[Exercise requirements]: Go line by line through the entries below and copy those containing the string "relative".

*** Begin section ***

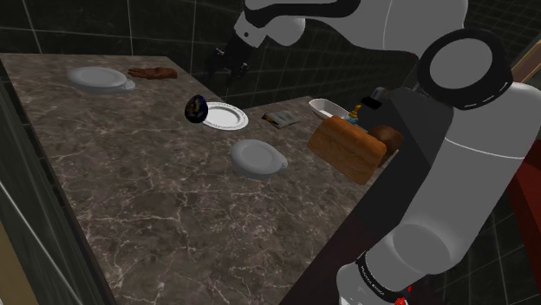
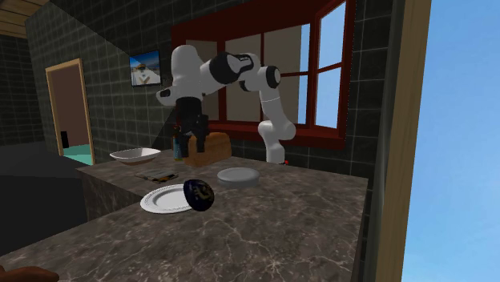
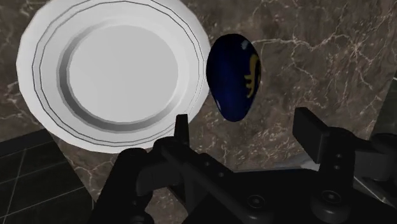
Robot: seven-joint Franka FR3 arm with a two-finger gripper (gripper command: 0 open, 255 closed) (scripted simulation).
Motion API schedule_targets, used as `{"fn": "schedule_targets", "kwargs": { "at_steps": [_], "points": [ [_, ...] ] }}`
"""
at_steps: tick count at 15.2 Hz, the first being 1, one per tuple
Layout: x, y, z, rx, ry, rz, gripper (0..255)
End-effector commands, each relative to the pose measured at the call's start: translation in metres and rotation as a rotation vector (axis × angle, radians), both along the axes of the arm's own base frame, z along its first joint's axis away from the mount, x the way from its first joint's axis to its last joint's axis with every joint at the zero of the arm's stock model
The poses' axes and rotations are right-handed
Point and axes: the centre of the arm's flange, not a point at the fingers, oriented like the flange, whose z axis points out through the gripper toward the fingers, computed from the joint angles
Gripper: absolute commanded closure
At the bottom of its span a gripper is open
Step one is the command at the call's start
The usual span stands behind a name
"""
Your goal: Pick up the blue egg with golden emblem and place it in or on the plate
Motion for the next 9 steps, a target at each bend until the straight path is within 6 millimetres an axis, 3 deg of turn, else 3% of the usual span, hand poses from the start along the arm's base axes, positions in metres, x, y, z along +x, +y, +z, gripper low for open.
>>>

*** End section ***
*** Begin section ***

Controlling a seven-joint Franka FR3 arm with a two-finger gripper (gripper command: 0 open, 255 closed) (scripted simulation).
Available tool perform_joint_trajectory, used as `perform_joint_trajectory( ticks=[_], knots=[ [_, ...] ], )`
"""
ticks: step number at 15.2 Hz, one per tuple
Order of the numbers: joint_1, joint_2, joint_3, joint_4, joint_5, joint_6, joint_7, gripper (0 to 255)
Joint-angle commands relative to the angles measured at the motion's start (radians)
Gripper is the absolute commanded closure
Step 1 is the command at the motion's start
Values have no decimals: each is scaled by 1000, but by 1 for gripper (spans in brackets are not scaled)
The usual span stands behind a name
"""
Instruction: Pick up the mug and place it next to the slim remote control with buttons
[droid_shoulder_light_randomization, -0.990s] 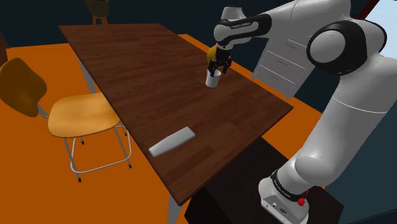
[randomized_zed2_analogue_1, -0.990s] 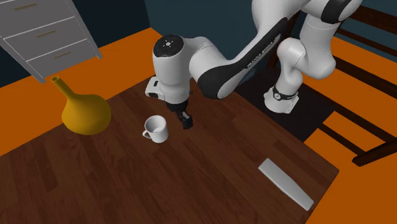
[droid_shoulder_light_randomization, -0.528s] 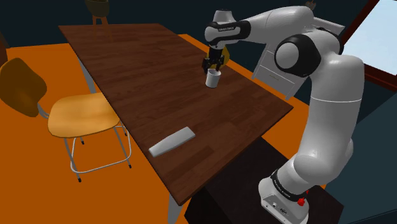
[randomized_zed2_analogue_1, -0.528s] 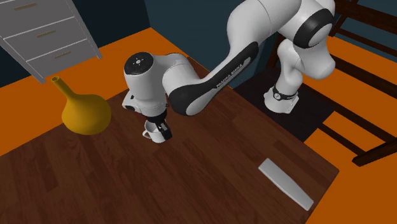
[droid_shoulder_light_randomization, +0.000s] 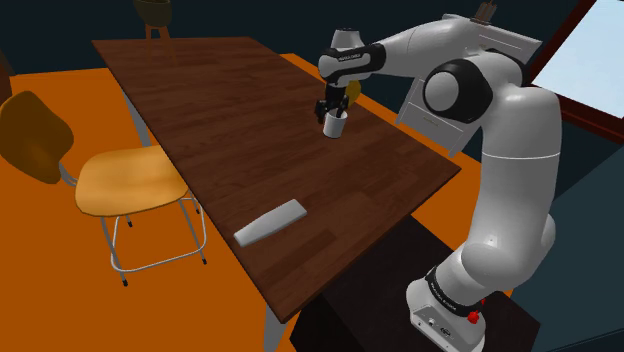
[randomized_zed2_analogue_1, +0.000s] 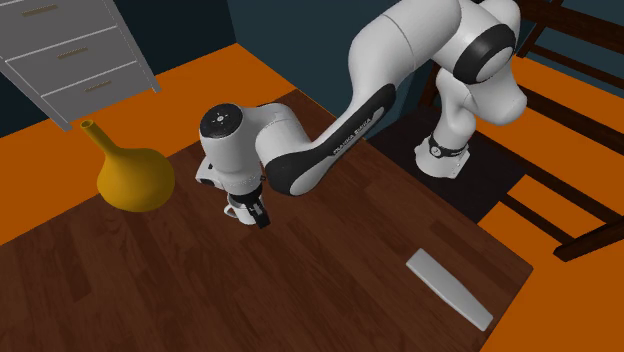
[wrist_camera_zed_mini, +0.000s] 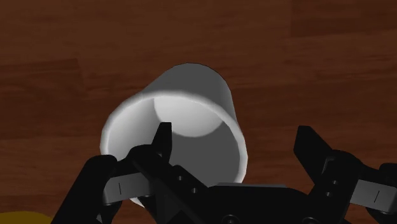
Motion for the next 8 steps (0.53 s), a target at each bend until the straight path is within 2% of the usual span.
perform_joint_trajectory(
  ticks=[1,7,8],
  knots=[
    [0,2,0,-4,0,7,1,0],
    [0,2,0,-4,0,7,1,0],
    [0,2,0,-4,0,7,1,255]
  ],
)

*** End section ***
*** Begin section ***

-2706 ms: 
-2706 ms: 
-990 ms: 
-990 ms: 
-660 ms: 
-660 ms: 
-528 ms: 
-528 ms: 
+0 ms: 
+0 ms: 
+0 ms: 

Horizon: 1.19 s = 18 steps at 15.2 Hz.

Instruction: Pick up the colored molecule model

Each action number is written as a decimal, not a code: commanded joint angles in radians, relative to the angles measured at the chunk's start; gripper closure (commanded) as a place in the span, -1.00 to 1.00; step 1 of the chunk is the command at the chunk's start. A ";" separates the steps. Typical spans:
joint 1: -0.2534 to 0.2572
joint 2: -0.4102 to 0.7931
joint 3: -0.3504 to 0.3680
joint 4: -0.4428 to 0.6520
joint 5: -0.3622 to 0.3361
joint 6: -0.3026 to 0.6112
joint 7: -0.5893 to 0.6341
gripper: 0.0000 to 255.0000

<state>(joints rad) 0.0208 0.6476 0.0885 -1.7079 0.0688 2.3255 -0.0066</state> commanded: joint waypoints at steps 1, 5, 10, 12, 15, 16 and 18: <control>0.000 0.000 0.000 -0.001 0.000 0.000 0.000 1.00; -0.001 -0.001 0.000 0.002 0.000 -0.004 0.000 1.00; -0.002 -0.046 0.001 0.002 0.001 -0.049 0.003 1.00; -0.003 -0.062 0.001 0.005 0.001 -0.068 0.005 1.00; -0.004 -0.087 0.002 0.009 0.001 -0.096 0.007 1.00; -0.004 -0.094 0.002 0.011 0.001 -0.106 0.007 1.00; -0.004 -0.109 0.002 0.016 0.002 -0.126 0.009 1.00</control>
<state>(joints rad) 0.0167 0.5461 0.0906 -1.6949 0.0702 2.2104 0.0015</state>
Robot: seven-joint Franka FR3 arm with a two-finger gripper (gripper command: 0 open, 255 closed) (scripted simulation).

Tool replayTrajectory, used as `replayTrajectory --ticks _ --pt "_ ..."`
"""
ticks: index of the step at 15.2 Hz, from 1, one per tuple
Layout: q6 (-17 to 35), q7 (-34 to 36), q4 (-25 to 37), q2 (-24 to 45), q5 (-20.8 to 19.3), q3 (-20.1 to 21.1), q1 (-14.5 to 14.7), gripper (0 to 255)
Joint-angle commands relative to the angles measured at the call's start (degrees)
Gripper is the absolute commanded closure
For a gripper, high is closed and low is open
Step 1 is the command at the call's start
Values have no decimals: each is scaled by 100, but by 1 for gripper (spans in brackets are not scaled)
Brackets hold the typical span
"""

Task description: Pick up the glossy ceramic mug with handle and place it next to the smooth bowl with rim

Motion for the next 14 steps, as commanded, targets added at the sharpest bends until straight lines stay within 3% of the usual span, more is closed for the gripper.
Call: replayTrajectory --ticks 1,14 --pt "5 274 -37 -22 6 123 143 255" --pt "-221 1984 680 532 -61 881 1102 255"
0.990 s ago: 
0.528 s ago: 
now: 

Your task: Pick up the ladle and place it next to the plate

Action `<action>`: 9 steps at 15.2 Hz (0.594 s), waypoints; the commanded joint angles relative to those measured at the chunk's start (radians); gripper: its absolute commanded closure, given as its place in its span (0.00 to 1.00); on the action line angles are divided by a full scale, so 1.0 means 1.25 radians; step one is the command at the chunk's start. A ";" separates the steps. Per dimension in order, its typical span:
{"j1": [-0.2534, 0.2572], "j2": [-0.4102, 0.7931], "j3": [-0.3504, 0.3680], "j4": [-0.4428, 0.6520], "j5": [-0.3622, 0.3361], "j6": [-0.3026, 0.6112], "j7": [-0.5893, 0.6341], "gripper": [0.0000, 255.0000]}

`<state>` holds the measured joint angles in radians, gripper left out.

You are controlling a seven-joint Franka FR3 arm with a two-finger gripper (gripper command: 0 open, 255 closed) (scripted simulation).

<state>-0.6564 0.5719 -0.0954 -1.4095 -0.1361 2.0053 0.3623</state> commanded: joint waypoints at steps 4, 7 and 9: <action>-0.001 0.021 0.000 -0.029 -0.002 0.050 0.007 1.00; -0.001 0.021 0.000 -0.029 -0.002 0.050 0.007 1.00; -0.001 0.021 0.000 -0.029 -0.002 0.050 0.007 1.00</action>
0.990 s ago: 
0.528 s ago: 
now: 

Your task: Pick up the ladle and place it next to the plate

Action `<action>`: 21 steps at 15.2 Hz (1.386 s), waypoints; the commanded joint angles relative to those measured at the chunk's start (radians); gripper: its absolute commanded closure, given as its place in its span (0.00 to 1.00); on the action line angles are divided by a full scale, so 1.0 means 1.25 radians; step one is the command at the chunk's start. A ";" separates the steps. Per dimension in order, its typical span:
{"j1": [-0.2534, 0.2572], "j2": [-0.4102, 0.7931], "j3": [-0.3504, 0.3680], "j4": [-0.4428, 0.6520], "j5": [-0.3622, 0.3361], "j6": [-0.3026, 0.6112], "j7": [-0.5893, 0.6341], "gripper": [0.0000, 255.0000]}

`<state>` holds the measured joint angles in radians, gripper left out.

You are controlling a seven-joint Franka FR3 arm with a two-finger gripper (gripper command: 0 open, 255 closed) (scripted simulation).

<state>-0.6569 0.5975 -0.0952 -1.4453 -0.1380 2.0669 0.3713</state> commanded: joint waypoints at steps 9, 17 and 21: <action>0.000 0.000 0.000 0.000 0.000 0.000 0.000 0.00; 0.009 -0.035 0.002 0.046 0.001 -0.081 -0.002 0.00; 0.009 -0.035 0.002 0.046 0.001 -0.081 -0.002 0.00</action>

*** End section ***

[Expected answer]:
End-effector commands, each relative to the pose measured at the call's start: translation in metres and rotation as a rotation vector (axis × angle, radians), both along the axes of the arm's own base frame, z along its first joint's axis away from the mount, x the way from its first joint's axis to its last joint's axis with every joint at the zero of the arm's stock model
Joint-angle commands relative to the angles measured at the motion's start (radians)
Each action number is written as a decimal, not a code: commanded joint angles in radians, relative to the angles measured at the chunk's start; gripper closure (commanded) as a place in the span, -1.00 to 1.00; step 1 of the chunk is the command at the chunk's start. A ";" separates the steps. Typical spans:
Joint-angle commands relative to the angles measured at the call's start (degrees)
Action `<action>`: 9 steps at 15.2 Hz (0.594 s), waypoints; the commanded joint angles relative to those measured at the chunk's start (radians); gripper: its absolute commanded closure, given as its place in its span (0.00 to 1.00); on the action line angles are divided by a full scale, so 1.0 means 1.25 radians; step one is the command at the chunk's start. A ";" separates the steps. Per dimension in order, its typical span:
Action `<action>`: 21 steps at 15.2 Hz (1.386 s), waypoints; the commanded joint angles relative to those measured at the chunk's start (radians); gripper: its absolute commanded closure, given as its place in its span (0.00 to 1.00); on the action line angles are divided by a full scale, so 1.0 means 1.25 radians; step one is the command at the chunk's start. A ";" separates the steps. Per dimension in order, its typical span:

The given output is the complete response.